Uno dei nomi che ricorre con maggiore frequenza è quello di Leire Díez, ex militante socialista già finita nei mesi scorsi al centro di polemiche politiche e mediatiche per presunti contatti con soggetti coinvolti in campagne contro magistrati, funzionari pubblici e membri delle forze dell’ordine impegnati in inchieste sensibili per il governo. Gli investigatori sospetterebbero l’esistenza di meccanismi opachi di raccolta informazioni e possibili circuiti di finanziamento irregolare.
Il giudice Santiago Pedraz dell’Audiencia Nacional sta coordinando personalmente l’inchiesta insieme alla Fiscalía Anticorrupción. Alcuni media iberici riferiscono di verifiche su contratti pubblici e operazioni economiche per decine di milioni di euro, comprese attività riconducibili alla SEPI, la holding statale che controlla varie partecipazioni industriali strategiche.
Per il momento non risultano arresti né accuse formali contro dirigenti di primo piano del PSOE. Tuttavia il solo fatto che gli investigatori abbiano avuto accesso alla sede centrale socialista rappresenta un salto politico enorme. In Spagna, infatti, le operazioni della UCO contro i grandi partiti evocano immediatamente il fantasma della corruzione sistemica che ha segnato l’ultimo ciclo politico del Paese.
La fragilità di Sánchez e il rischio di una nuova escalation politica
L’impatto politico dell’operazione è stato immediato. L’opposizione conservatrice del Partido Popular ha accusato il governo di vivere “una deriva senza precedenti”, mentre Vox ha parlato apertamente di “corruzione strutturale del sanchismo”. Alberto Núñez Feijóo ha chiesto spiegazioni urgenti e ha rilanciato la richiesta di elezioni anticipate, sostenendo che la Spagna starebbe attraversando “una crisi istituzionale permanente”.
Da parte sua il PSOE ha tentato di abbassare i toni, parlando di “piena collaborazione con la giustizia” e invitando a rispettare il segreto istruttorio. La Moncloa teme però soprattutto l’effetto simbolico dell’operazione: vedere la Guardia Civil entrare nella sede di Ferraz significa colpire il centro stesso del potere socialista spagnolo, in un momento in cui Sánchez appare politicamente molto più vulnerabile rispetto agli anni precedenti.

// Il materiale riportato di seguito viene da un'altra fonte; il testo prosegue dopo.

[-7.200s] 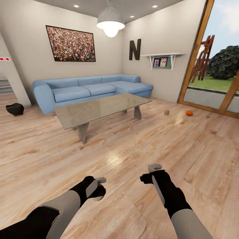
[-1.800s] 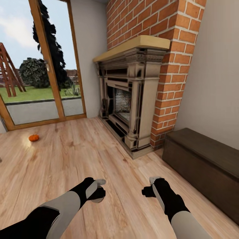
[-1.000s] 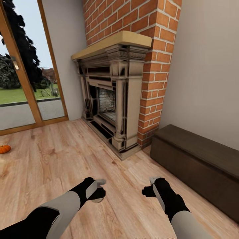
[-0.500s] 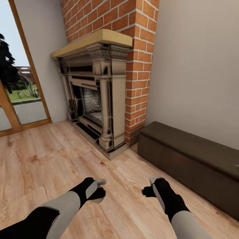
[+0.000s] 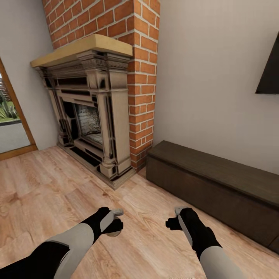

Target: Place each of the two pumpkins and all three candles from the living room inside a cabinet in the living room (use any cabinet), then make sure every cabinet is closed, and position the cauldron so it is next to a table in the living room.

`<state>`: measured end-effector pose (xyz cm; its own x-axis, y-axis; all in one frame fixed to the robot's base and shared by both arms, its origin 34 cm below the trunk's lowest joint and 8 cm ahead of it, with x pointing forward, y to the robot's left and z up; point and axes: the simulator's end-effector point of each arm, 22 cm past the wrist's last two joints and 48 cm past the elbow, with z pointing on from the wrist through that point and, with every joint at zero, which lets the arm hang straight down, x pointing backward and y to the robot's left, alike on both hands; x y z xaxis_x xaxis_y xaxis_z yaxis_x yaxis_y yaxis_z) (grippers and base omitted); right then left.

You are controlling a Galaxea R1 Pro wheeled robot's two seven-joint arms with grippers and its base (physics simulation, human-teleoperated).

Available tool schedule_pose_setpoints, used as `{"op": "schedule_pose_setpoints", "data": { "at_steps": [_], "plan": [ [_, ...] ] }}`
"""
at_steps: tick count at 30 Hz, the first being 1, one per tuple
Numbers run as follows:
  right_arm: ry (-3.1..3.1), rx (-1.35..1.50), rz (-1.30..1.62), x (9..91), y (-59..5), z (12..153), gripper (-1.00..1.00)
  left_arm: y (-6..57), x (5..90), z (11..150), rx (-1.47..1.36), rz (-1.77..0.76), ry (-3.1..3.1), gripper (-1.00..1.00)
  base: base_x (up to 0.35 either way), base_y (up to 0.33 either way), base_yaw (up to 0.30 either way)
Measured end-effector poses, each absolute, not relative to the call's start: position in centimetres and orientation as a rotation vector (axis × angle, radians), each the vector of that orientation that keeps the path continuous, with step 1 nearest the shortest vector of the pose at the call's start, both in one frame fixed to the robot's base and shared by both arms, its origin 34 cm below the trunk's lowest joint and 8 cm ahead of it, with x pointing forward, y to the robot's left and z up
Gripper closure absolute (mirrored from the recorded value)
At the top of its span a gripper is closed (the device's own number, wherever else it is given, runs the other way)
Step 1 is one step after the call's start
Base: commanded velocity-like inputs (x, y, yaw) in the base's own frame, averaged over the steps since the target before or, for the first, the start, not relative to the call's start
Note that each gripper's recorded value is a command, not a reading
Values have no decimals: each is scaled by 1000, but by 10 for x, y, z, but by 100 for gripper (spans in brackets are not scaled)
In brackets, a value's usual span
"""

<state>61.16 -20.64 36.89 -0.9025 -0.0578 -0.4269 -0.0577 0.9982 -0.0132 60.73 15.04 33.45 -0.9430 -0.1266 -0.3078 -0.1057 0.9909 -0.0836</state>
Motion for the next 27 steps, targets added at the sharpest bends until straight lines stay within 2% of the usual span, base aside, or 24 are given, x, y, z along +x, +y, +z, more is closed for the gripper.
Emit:
{"op": "schedule_pose_setpoints", "data": {
  "at_steps": [19, 27],
  "plan": [
    [2694, -86, 2, 610, -204, 374, -100, 150, 610, 344, -167, -95, 2800, 100, 0, 0, -263],
    [2688, -87, 3, 611, -204, 376, -100, 151, 611, 347, -166, -95, 2794, 100, 0, 0, -73]
  ]
}}
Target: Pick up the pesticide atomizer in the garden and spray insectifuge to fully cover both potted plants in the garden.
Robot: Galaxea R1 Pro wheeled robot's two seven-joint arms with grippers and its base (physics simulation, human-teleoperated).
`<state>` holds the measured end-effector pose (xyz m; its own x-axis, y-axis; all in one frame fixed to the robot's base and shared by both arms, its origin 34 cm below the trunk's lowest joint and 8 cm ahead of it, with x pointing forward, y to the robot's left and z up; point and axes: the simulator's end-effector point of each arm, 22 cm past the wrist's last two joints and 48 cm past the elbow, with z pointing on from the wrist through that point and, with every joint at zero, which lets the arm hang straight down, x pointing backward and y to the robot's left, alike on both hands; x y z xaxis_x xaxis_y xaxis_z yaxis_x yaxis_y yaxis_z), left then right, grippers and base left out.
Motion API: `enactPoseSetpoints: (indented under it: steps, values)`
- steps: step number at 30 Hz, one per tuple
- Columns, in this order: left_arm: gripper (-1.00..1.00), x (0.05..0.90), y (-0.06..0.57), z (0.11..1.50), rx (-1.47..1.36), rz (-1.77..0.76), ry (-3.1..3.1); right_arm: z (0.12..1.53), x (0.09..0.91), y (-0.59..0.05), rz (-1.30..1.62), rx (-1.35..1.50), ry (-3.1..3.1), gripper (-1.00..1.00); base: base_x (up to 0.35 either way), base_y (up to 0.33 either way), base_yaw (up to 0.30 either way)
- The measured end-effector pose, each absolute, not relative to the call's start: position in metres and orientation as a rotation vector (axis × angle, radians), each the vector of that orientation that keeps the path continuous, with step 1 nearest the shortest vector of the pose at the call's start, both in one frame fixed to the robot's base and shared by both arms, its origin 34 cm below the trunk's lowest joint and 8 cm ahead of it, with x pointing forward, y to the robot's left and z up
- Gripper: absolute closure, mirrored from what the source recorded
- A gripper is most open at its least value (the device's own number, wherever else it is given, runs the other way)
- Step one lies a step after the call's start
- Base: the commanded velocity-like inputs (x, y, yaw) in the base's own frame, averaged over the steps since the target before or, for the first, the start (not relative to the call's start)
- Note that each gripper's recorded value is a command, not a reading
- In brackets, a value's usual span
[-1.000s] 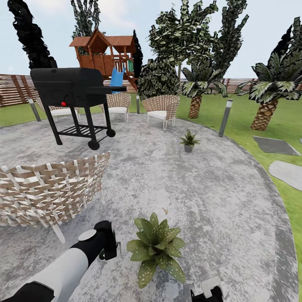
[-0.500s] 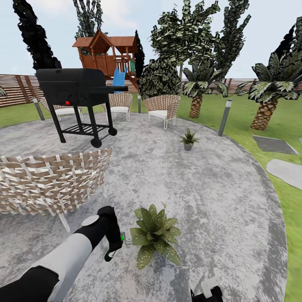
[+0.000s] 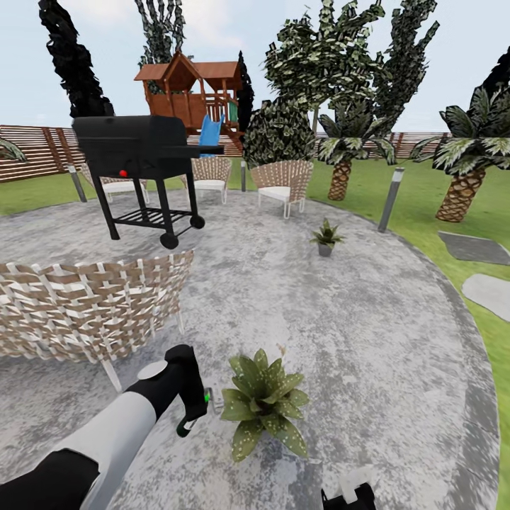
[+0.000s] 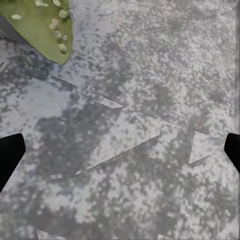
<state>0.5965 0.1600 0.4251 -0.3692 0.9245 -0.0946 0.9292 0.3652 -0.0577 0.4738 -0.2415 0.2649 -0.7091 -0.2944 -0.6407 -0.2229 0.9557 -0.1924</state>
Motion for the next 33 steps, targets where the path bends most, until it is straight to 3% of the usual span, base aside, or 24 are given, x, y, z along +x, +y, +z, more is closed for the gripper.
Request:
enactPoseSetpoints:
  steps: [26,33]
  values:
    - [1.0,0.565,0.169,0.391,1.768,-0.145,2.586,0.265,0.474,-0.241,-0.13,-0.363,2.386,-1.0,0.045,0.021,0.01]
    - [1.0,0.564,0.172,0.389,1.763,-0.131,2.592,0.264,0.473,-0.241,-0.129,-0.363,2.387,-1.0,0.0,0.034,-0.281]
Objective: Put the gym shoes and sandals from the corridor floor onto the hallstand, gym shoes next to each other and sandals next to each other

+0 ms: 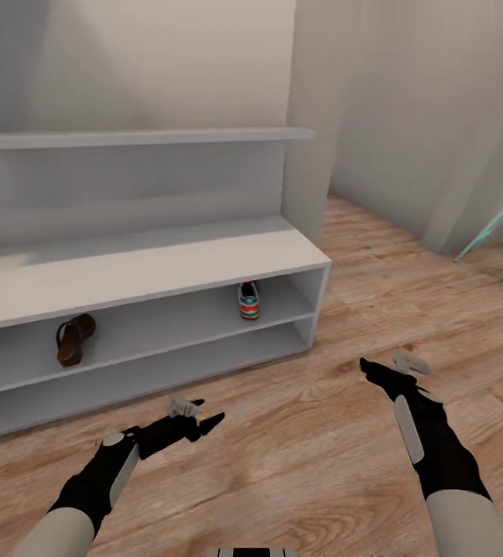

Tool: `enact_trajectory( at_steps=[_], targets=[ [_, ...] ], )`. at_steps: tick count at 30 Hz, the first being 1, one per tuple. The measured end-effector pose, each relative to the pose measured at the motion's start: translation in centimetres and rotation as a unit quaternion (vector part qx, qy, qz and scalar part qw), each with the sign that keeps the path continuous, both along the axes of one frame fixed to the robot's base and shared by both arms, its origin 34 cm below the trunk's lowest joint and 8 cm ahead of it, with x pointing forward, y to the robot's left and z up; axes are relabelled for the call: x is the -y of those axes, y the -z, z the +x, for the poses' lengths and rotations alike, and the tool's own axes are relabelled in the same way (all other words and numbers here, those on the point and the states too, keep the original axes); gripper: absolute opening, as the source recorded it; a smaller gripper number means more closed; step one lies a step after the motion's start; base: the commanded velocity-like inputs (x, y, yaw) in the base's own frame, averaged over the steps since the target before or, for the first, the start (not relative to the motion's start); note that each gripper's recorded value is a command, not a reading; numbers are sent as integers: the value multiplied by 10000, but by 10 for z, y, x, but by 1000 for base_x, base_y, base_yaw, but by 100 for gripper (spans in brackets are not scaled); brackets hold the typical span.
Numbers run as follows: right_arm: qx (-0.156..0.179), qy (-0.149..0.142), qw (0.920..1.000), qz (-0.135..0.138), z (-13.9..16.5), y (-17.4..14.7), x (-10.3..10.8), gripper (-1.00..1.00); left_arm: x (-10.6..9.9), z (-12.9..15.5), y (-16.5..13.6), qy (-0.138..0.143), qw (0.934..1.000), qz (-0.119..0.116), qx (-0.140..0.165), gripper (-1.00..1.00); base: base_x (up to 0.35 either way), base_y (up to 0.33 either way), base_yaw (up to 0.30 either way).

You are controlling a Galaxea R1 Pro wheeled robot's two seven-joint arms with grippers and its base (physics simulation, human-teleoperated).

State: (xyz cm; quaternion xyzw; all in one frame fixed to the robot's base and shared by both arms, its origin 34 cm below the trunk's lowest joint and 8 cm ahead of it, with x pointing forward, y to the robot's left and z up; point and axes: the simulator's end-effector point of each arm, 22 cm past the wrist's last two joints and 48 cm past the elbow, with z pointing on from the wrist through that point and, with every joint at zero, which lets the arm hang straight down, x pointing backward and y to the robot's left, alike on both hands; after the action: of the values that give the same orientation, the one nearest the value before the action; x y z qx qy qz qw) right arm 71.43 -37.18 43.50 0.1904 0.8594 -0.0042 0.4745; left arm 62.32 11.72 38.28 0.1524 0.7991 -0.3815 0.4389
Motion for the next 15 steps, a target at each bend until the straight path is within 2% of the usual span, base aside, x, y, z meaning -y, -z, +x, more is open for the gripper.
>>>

Negli ultimi mesi il premier ha dovuto affrontare un accumulo di crisi che vanno ben oltre la normale dialettica politica: dalle polemiche sul “caso Koldo” ai sospetti sulle relazioni tra governo e procure, fino alle tensioni crescenti con parte della magistratura e dei media conservatori. L’opposizione cerca ora di costruire una narrazione precisa: quella di un esecutivo assediato dagli scandali e sempre più dipendente dal controllo delle istituzioni per sopravvivere.
La partita, tuttavia, è solo all’inizio.
Il segreto istruttorio impedisce ancora di comprendere la reale portata dell’indagine e soprattutto se questa possa trasformarsi in un caso giudiziario capace di coinvolgere direttamente i vertici socialisti. Ma in una Spagna già polarizzata al massimo livello, l’immagine degli investigatori davanti alla sede del PSOE rischia di diventare uno dei simboli politici più forti di questo 2026.